*Task input:*
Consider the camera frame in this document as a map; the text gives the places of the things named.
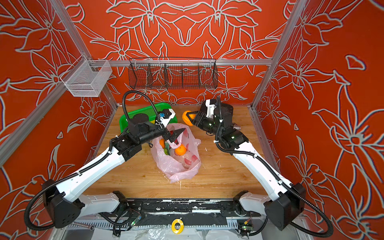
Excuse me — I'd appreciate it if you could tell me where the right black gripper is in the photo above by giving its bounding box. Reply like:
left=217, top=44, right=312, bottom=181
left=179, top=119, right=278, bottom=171
left=185, top=109, right=225, bottom=138

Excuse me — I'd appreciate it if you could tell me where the orange fruit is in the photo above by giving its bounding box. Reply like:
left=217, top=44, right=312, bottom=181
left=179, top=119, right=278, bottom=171
left=175, top=144, right=187, bottom=156
left=159, top=139, right=166, bottom=149
left=182, top=111, right=195, bottom=126

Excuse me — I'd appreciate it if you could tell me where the pink plastic bag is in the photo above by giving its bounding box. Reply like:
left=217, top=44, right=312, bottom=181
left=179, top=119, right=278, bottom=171
left=151, top=123, right=201, bottom=183

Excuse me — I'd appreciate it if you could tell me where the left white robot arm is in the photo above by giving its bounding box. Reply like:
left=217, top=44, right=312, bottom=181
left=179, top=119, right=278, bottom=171
left=24, top=90, right=184, bottom=231

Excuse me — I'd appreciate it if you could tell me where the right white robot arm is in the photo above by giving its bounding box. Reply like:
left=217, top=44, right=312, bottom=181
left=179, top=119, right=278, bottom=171
left=183, top=100, right=334, bottom=238

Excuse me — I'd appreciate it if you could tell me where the black plastic case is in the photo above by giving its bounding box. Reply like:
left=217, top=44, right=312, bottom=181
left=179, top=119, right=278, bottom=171
left=221, top=103, right=234, bottom=122

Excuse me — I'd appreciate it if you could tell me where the green plastic basket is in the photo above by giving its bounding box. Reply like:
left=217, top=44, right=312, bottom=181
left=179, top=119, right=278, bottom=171
left=119, top=103, right=172, bottom=133

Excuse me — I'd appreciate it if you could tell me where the yellow tape roll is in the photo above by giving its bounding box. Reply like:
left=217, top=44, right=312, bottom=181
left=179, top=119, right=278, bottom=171
left=171, top=219, right=184, bottom=235

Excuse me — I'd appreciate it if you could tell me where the black wire wall basket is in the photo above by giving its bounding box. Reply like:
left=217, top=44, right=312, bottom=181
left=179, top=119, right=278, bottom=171
left=128, top=58, right=219, bottom=90

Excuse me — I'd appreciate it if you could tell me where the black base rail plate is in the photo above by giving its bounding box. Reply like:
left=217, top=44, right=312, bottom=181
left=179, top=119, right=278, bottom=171
left=126, top=198, right=261, bottom=217

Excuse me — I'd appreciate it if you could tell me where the white mesh wall basket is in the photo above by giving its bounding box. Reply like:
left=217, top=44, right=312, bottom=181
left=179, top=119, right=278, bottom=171
left=60, top=60, right=112, bottom=97

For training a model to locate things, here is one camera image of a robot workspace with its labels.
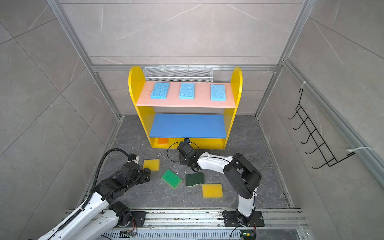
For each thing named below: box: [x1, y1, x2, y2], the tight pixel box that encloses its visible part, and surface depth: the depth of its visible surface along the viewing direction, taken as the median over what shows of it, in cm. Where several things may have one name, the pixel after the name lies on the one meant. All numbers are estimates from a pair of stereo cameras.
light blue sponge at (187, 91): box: [179, 83, 195, 100], surface depth 76 cm
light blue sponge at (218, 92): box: [210, 84, 227, 101], surface depth 76 cm
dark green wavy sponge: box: [185, 172, 205, 186], surface depth 88 cm
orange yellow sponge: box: [158, 137, 169, 144], surface depth 105 cm
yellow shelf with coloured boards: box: [128, 66, 243, 150], surface depth 77 cm
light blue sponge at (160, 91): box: [150, 82, 170, 100], surface depth 76 cm
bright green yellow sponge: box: [160, 168, 183, 190], surface depth 87 cm
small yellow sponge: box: [143, 159, 161, 172], surface depth 94 cm
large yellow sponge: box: [202, 183, 224, 199], surface depth 83 cm
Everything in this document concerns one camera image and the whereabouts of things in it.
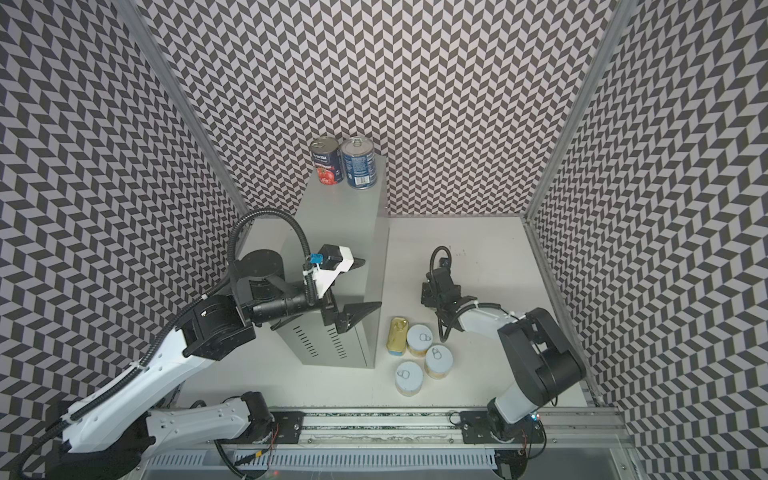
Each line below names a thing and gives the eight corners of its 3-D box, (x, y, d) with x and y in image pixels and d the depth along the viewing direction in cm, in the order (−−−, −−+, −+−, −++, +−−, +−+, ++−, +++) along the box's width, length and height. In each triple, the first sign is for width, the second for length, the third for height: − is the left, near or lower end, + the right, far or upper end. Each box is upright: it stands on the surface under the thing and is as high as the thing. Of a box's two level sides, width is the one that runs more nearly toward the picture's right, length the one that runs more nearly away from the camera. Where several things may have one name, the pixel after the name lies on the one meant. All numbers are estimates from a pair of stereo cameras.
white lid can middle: (426, 379, 80) (427, 375, 77) (424, 349, 85) (425, 344, 82) (453, 379, 80) (455, 375, 77) (449, 349, 85) (451, 344, 82)
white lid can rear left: (406, 358, 86) (407, 351, 81) (406, 332, 91) (406, 324, 86) (431, 358, 86) (433, 351, 81) (430, 332, 91) (431, 324, 86)
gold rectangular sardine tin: (386, 355, 85) (386, 350, 82) (387, 322, 92) (387, 316, 88) (408, 355, 85) (409, 350, 82) (408, 322, 92) (408, 316, 88)
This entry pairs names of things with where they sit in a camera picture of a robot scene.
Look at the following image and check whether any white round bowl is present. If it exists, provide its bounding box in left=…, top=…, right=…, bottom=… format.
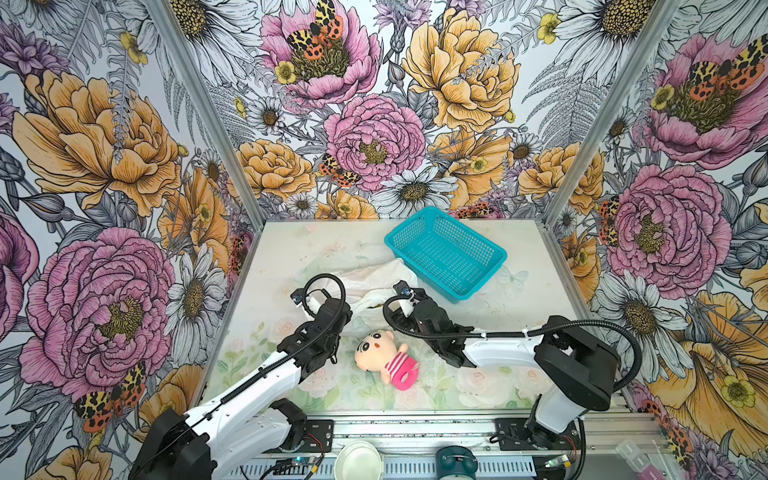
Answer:
left=334, top=440, right=384, bottom=480

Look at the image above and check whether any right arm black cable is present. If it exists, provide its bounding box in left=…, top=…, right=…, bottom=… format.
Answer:
left=382, top=293, right=643, bottom=480

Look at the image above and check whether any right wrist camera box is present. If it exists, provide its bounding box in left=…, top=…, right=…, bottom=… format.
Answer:
left=393, top=280, right=414, bottom=300

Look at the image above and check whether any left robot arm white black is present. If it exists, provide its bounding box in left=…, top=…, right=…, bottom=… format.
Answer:
left=129, top=298, right=352, bottom=479

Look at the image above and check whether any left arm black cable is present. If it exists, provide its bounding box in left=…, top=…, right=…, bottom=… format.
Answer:
left=128, top=273, right=350, bottom=475

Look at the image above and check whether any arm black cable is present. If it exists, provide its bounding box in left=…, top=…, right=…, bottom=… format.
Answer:
left=128, top=273, right=350, bottom=475
left=382, top=293, right=643, bottom=480

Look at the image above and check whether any teal plastic basket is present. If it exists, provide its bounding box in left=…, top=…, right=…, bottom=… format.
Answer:
left=384, top=207, right=508, bottom=303

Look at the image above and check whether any pink clear plastic item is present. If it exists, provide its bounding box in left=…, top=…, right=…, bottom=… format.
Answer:
left=616, top=440, right=666, bottom=480

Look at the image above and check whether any pink plush doll toy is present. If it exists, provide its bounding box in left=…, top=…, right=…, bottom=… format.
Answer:
left=354, top=330, right=420, bottom=391

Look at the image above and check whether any white plastic bag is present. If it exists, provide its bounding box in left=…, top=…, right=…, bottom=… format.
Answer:
left=293, top=254, right=421, bottom=316

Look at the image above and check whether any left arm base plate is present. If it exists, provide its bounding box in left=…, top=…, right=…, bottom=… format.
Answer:
left=267, top=419, right=335, bottom=454

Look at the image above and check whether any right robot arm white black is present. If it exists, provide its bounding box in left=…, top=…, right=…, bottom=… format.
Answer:
left=391, top=296, right=619, bottom=449

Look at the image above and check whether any dark green round object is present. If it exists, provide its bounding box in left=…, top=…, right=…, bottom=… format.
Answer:
left=435, top=446, right=479, bottom=480

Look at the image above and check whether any aluminium frame rail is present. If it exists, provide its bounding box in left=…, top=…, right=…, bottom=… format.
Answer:
left=220, top=405, right=683, bottom=479

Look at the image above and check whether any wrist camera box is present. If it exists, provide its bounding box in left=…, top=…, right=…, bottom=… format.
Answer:
left=290, top=288, right=306, bottom=305
left=393, top=280, right=414, bottom=300

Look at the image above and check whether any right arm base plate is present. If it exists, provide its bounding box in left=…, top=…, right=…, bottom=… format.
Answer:
left=489, top=417, right=581, bottom=451

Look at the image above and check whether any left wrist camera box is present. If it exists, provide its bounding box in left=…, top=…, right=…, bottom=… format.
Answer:
left=290, top=288, right=306, bottom=305

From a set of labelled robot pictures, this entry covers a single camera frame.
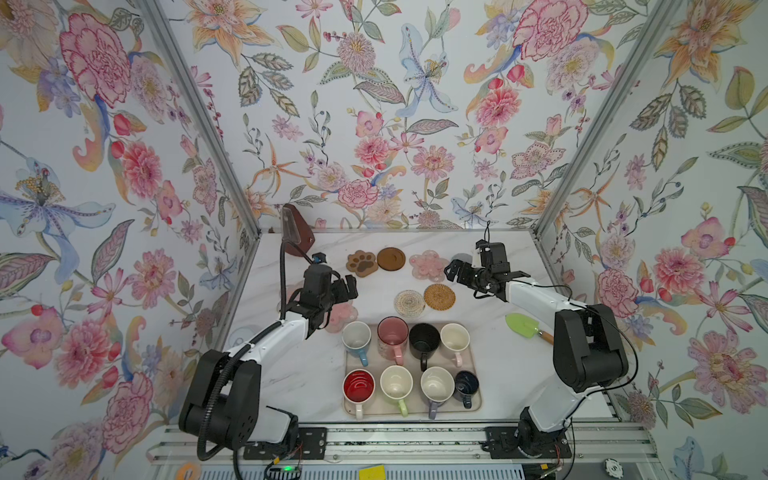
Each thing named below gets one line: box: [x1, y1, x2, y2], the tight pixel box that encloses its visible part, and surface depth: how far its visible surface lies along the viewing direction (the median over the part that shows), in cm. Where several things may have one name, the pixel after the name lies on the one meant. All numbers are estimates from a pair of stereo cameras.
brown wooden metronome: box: [282, 203, 315, 257], surface depth 109 cm
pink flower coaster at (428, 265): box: [409, 250, 449, 282], surface depth 112 cm
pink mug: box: [377, 316, 409, 366], surface depth 85 cm
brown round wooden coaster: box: [377, 247, 406, 271], surface depth 115 cm
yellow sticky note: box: [359, 465, 385, 480], surface depth 70 cm
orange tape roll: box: [176, 462, 201, 480], surface depth 72 cm
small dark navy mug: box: [454, 370, 479, 409], surface depth 80 cm
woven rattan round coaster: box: [423, 283, 456, 311], surface depth 103 cm
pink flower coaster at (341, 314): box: [326, 302, 358, 333], surface depth 100 cm
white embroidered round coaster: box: [394, 290, 426, 318], surface depth 102 cm
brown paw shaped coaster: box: [346, 250, 378, 278], surface depth 113 cm
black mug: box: [409, 323, 441, 372], surface depth 86 cm
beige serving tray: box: [344, 323, 482, 415], surface depth 83 cm
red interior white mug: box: [342, 368, 376, 420], surface depth 80 cm
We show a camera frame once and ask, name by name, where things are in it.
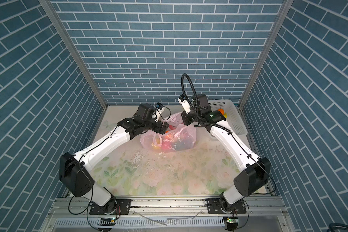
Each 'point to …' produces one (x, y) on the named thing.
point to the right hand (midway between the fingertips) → (182, 111)
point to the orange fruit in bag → (169, 136)
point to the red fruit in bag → (166, 144)
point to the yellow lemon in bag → (158, 141)
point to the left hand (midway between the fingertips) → (162, 121)

*Task details:*
Exactly as they appear, transcribe the lines from the top of the material above through the line with "where the pink". Omit any picture.

*Exercise result:*
Consider the camera frame in this document as a map; the text gives the places of the things named.
Excuse me — I'd appreciate it if you could tell me where the right black gripper is in the photo above by giving its bounding box. Reply like:
left=217, top=44, right=312, bottom=181
left=179, top=119, right=278, bottom=171
left=185, top=109, right=225, bottom=138

Excuse me — I'd appreciate it if you could tell me where the orange fruit is in the photo above by giving its bounding box. Reply like:
left=217, top=44, right=312, bottom=181
left=179, top=119, right=278, bottom=171
left=175, top=144, right=187, bottom=156
left=159, top=139, right=166, bottom=149
left=182, top=111, right=195, bottom=126

Excuse me — I'd appreciate it if you could tell me where the pink plastic bag is in the photo above by giving its bounding box. Reply like:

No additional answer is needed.